Second, when the buying requirements are met, the stock returns after competing with the opposition, and in the process, it is often a stronger buying environment than the first, thanks to the shedding of holders seeking short-term gains.

Don't think that this event has failed just because it has been lost. Don't forget to always protect yourself and reduce your losses, but don't forget to remove the lost item from the list of items of interest.

If a stock has the characteristics of a stock that can potentially yield a large return, it should look for a point of re-entry. The timing was wrong on the first entry, but sometimes the profit exploded at the second or third time. This is one of the characteristics of professional traders' trading. The general public is afraid if they are cut off once or twice, but professional traders are objective and cool-headed. They review and evaluate each transaction by weighing the risk-for-benefit rewards, and treat each transaction requirement as an opportunity for new trading.

c. profit-making sale

If the stock you buy is making good profits, use several stop orders to avoid turning that position into a loss. For example, let's say you set a loss price of 7%. If the stock is showing a 20% return, this position should not turn into a loss. Therefore, set the stop price to keep the purchase price or the majority of the profit to prevent losses. It might feel foolish to stop at the purchase price or take only a small profit, but it feels worse when you let a pretty good profit turn into a loss.

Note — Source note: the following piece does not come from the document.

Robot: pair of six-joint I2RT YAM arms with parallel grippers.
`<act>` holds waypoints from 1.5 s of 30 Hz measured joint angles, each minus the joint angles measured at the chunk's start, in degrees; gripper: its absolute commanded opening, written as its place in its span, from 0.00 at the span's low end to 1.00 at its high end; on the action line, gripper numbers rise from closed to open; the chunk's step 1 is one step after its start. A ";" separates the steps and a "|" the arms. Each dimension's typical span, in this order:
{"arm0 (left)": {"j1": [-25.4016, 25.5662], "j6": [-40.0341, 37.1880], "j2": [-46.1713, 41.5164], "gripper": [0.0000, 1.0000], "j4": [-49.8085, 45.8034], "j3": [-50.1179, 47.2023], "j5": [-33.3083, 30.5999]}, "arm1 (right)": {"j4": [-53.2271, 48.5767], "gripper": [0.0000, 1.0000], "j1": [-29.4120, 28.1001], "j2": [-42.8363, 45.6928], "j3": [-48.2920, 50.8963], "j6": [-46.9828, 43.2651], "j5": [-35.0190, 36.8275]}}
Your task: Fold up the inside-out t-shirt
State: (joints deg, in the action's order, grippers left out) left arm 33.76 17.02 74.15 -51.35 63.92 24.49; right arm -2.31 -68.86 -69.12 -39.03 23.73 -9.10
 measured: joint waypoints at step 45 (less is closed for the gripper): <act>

When you buy a stock, you basically decide on the profit in two ways. One is to sell when the stock price is strong, and the other is to sell when the stock price turns in the reverse direction and descends to the Maginot line of profit to be kept, and to sell when the stock price is weak.

Selling strong is a method used when you are somewhat familiar with selling, such as a professional trader. It is important to be aware of when the stock is rising too quickly and when the uptrend has overstretched. Since there are usually many buyers in this case, you can easily reduce your position to the bearish signals you see when price increases start to decline. Both bullish and bearish selling require planning.

d. disaster planning

It may be the most important part of your contingency plan. This is because it deals with issues such as what to do when the Internet connection is disconnected or blackouts occur. Do you have an emergency system? I woke up in the morning and when the Financial Supervisory Service started investigating, I heard that the CEO embezzled funds and fled the country. The company's stock, which I bought yesterday, is facing a huge gap drop. How will you react in this case?

Priorities by importance
■ Limit losses. Decide how much you want to take the risk and set a cutoff price.

■ After the stock price rises - meaning after breaking the pivot point - If the new price is renewed after the first adjustment occurred, the loss price will be raised to the purchase price.

■ Defends revenue. Keeps high revenue from escaping. Use trailing stops or back stops.

Before entering a new position, the first thing I do is to determine where to stop the loss when the stock goes in the opposite direction of my position. If the stock price rises, it changes its priority to defending the purchase price. If you are lucky enough to continue to make a profit, you switch your priority to defending your profit.

Emergency planning makes the right decisions when shells are pouring out - when emergency planning is most needed. It also provides solid psychological strategies as well as trading strategies that can respond when you need to act immediately without prejudice. Conflicting thoughts can confuse you if you are unprotected at this time.

Planning contingency plans is always ongoing. Whenever you encounter a new problem, you devise a procedure to respond to it, which becomes part of the contingency plan again. You cannot have the correct answer to every problem, but you can handle most situations with rewards exceeding risks. This is the key.